How hi-tech sensors are helping keep Sunderland's roads clear of snow and ice
A network of hi-tech sensors are helping keep Sunderland’s roads clear as the cold spell bites.
Ten additional infra-red temperature sensors are in the final phase of testing across the city, providing detailed additional forecast data to help the city’s winter maintenance team.
With the long-range forecast from the Met Office stating that the region is likely to continue to see ‘widespread frost and ice’ from the ‘Arctic blast’ this week, the smart sensors are already reaping benefits for city planners.
The data from the sensors, in addition to the city’s existing three weather stations, is providing a far greater understanding of the coldest locations across the city’s road network, paving the way to more effective monitoring and future planning.
The information is helping to guide gritting teams, keeping the city’s roads safer and clearer over the coming weeks, and during any future wintry and severe weather spells.
The data includes Road Surface Temperatures, Air Temperatures and Dew Point Temperatures. The combination of these elements is essential to understanding the condition of road surfaces across the city, and allowing the Winter Maintenance team to plan the most effective treatments in response.
Andy Wilson, of the city council’s Environmental Services Winter Maintenance team, said: “The risk of ice is always apparent during periods of freezing winter cold.
"We are committed to doing all we can to ensure that the city’s priority and secondary network routes are optimally treated at all times and kept safely open to commuters.
“The activation of this smart technology and use of the road temperature sensors will give us data and equip the team with the latest information to forecast, plan, and then act decisively at the optimum time.
“The sensors are already enhancing the weather forecasts produced by our existing network of complex weather monitoring stations around the city.

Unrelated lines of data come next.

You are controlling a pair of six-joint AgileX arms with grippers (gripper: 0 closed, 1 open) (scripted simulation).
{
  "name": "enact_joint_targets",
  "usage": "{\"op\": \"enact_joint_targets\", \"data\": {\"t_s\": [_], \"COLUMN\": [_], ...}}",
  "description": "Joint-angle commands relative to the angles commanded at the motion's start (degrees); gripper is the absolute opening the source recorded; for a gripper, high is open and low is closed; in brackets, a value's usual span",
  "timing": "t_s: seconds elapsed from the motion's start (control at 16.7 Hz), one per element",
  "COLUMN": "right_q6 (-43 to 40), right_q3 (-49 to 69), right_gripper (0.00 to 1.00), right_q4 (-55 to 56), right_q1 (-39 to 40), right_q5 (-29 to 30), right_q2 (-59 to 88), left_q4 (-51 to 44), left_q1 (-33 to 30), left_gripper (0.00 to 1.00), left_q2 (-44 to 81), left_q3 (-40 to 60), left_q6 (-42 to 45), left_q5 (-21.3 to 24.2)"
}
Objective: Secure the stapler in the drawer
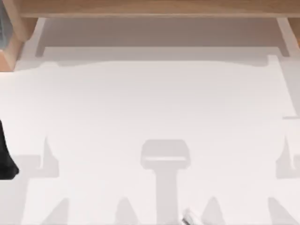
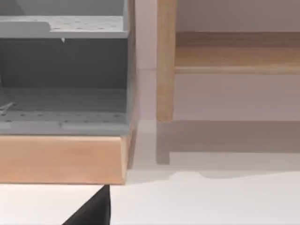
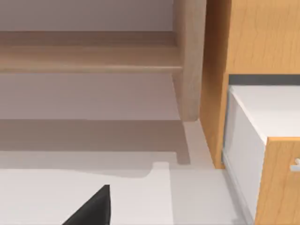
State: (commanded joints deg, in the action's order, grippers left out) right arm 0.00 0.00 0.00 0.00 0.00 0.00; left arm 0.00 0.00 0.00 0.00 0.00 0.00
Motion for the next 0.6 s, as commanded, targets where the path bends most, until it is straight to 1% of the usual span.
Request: {"op": "enact_joint_targets", "data": {"t_s": [0.18, 0.3, 0.42, 0.6], "right_q6": [0.02, 0.46, 1.45, 3.52], "right_q3": [0.39, 2.41, 5.91, 13.17], "right_gripper": [1.0, 1.0, 1.0, 1.0], "right_q4": [-0.38, -2.27, -5.45, -12.05], "right_q1": [0.42, 2.51, 5.93, 12.91], "right_q5": [-0.04, -0.14, -0.18, -0.15], "right_q2": [0.57, 3.52, 8.83, 21.0], "left_q4": [0.0, 0.0, 0.0, 0.0], "left_q1": [0.0, 0.0, 0.0, 0.0], "left_gripper": [1.0, 1.0, 1.0, 1.0], "left_q2": [0.0, 0.0, 0.0, 0.0], "left_q3": [0.0, 0.0, 0.0, 0.0], "left_q6": [0.0, 0.0, 0.0, 0.0], "left_q5": [0.0, 0.0, 0.0, 0.0]}}
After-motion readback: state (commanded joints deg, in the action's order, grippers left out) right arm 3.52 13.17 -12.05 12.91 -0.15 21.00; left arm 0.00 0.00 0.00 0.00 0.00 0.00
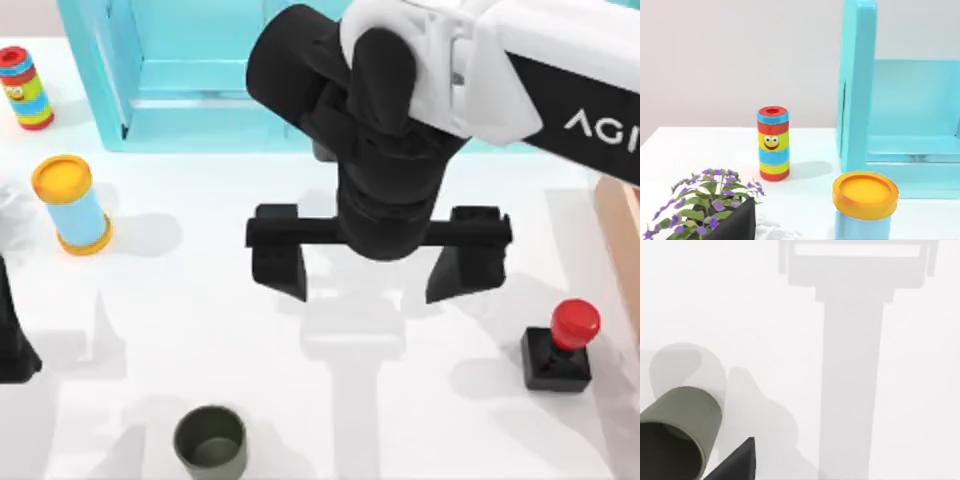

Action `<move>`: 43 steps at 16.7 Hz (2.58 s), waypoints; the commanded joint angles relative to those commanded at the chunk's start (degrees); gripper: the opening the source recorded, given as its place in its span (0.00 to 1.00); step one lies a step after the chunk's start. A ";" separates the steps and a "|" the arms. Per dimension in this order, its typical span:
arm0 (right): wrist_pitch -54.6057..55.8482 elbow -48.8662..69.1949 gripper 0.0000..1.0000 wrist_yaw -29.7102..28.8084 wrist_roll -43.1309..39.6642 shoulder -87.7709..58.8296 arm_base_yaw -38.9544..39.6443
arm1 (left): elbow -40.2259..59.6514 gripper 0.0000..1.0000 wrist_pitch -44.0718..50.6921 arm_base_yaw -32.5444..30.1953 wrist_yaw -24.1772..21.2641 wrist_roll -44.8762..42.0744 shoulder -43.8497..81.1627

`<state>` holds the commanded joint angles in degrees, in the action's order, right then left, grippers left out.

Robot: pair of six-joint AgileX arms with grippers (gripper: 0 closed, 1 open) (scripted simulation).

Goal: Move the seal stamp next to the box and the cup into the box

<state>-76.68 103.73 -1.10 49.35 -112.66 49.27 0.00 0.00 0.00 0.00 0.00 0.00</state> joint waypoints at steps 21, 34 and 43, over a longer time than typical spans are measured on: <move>2.69 8.24 1.00 0.97 15.34 -15.49 14.29 | 0.00 1.00 0.00 0.00 0.00 0.00 0.00; 15.18 -2.11 0.77 0.95 15.62 -17.37 14.54 | 0.00 1.00 0.00 0.00 0.00 0.00 0.00; 15.18 -2.11 0.10 0.95 15.62 -17.37 14.54 | 0.00 1.00 0.00 0.00 0.00 0.00 0.00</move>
<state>-61.50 101.62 -0.14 64.97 -130.03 63.80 0.00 0.00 0.00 0.00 0.00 0.00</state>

“The data from the road temperature sensors feeds directly into the existing weather forecasts already provided by our forecasting service, DTN Roadmaster.
"DTN currently generate weather forecasts using the city’s existing advanced weather stations, and the addition of a further ten smart sensors will only strengthen our ability to ensure that priority and secondary routes across the city are monitored in the greatest detail, and always optimally treated during periods of freezing cold.”
‘Better equipped than ever before’
Claire Venners, General Manager at BAI North, the firm behind the sensors, said the city was leading the way: “This real world application of technology is just one of a number of potential use cases, and Sunderland’s smart city vision is demonstrating the value technology can deliver to residents, businesses and the economy across transport, health, education and more.”
Council director of smart cities Liz St Louis said the sensors were providing a major boost to efforts to keep Sunderland moving: “We know cold or more severe weather can cause disruption and safety concerns, but we are better equipped than ever before to utilise digital technology to support the planning and implementation of solutions.
"The smart road temperature sensors are another example of the strides we are taking.”